Gregory Markopoulos, Ming Green, 1966, 7 min
Gregory Markopoulos, The Illiac Passion, 1967, 92 min

PROGRAMME NOTES

Flicker Films

Date: 7 November 1998 | Season: Underground America

FLICKER FILMS
Saturday 7 November 1998, at 9:00pm
London Lux Centre

Not for the faint hearted – two hours of apparently empty frames! Unknown to the American artists, the Austrian film-maker Peter Kubelka developed his imageless portrait Arnulf Rainer in 1960. Five years later in New York composer Tony Conrad, artist Paul Sharits and theorist Victor Grauer each conceived their own flicker style by combining black and white, or colour, frames in rapid succession to give a strobe effect. Whilst these films can provide for enlightening viewing, members of the audience should be aware of their ability to induce epileptic seizures in susceptible people.

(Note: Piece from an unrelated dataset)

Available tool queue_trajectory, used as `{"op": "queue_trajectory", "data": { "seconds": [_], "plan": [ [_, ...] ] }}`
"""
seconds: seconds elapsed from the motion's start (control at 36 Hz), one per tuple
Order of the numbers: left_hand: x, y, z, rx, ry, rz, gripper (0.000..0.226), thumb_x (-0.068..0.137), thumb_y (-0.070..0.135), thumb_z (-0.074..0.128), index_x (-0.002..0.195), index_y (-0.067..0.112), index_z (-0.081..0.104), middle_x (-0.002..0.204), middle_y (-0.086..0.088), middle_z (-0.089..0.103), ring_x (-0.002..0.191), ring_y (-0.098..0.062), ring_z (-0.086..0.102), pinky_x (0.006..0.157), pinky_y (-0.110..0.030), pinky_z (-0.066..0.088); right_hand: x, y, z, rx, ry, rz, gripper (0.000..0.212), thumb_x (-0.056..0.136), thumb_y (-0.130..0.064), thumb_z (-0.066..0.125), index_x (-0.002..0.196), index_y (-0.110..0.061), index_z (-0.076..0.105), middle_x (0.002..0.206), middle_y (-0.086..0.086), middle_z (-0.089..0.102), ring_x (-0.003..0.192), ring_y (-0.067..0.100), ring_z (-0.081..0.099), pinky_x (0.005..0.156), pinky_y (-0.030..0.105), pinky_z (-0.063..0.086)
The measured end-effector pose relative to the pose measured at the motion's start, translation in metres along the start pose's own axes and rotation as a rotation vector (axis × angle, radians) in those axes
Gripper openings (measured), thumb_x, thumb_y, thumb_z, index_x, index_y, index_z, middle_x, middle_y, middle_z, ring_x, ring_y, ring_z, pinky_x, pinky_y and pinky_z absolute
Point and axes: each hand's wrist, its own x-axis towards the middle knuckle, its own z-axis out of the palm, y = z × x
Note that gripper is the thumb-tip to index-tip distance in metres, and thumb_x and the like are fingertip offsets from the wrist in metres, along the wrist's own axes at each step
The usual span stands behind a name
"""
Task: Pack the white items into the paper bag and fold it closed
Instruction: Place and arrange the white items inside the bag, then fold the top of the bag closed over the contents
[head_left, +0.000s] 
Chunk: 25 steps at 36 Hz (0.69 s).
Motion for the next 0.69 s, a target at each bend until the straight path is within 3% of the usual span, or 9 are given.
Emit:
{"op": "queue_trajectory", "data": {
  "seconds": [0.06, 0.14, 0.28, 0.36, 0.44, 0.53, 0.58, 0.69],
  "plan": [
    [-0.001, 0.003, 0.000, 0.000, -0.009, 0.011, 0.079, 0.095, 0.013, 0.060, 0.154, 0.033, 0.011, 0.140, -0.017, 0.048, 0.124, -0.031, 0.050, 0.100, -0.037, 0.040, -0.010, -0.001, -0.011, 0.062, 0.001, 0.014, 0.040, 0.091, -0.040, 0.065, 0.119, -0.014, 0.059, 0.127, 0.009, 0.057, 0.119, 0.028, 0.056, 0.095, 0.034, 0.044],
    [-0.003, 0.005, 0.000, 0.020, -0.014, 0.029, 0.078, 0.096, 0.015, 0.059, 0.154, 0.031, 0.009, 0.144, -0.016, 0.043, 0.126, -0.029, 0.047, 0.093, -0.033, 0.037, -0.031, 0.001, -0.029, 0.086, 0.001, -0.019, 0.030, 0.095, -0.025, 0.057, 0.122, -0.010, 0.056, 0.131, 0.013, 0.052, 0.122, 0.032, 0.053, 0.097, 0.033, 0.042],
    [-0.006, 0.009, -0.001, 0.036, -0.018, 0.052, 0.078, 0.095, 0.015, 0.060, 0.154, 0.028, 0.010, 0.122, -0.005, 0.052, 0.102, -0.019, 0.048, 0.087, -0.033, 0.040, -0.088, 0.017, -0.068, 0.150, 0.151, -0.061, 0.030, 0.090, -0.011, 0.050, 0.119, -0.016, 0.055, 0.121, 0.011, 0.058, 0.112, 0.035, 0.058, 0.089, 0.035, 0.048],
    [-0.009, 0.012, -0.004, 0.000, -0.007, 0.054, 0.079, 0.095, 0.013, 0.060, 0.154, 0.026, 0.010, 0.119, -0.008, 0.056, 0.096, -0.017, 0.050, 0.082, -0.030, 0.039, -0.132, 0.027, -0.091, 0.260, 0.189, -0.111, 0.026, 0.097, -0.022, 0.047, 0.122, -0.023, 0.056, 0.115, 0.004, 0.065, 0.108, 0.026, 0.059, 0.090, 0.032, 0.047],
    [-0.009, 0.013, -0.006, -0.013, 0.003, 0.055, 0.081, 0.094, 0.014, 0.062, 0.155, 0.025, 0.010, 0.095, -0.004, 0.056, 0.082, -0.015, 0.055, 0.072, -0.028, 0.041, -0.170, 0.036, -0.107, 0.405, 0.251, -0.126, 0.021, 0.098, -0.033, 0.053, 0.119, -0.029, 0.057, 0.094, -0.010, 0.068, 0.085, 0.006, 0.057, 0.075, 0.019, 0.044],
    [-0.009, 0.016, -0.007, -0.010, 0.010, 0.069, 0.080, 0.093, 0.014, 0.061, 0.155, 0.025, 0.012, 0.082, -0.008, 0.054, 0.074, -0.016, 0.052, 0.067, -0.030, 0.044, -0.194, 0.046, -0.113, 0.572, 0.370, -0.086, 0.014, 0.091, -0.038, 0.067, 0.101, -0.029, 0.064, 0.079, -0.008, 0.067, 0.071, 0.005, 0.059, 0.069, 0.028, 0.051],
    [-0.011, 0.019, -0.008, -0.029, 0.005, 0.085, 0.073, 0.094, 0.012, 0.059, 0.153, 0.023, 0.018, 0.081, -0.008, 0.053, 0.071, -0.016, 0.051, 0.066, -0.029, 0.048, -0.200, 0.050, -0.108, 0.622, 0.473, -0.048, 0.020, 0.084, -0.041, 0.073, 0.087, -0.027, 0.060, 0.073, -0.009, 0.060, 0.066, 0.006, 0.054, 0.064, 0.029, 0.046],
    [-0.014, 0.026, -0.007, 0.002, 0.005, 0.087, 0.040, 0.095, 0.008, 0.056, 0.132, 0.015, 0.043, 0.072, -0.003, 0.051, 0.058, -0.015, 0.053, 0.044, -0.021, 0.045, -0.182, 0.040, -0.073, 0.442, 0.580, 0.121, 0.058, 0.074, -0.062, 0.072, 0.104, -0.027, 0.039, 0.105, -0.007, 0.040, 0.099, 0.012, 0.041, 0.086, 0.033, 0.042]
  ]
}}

Peter Kubelka, Arnulf Rainer, 1960, 6 min
Victor Grauer, Angel Eyes, 1965, 10 min
Tony Conrad, The Flicker, 1965, 30 min
Paul Sharits, Ray Gun Virus, 1966, 14 min
Victor Grauer, Archangel, 1966, 10 min
Tony Conrad, The Eye of Count Flickerstein, 1966/75, 7 min
Paul Sharits, N:O:T:H:I:N:G, 1968, 36 min
Tony Conrad, Straight & Narrow, 1970, 10 min

WARNING: If you suffer from photogenic migraine or epilepsy you are not advised to attend this screening – as with stroboscopic lights, flicker films have been known to cause seizures or headaches for susceptible people. The intensity of the light from the screen, or the rate of flicker, cannot damage the eye but may possibly lead to discomfort or nausea. As a member of the audience, you are advised to proceed with caution, and to step outside into the foyer if you sense any ill affect.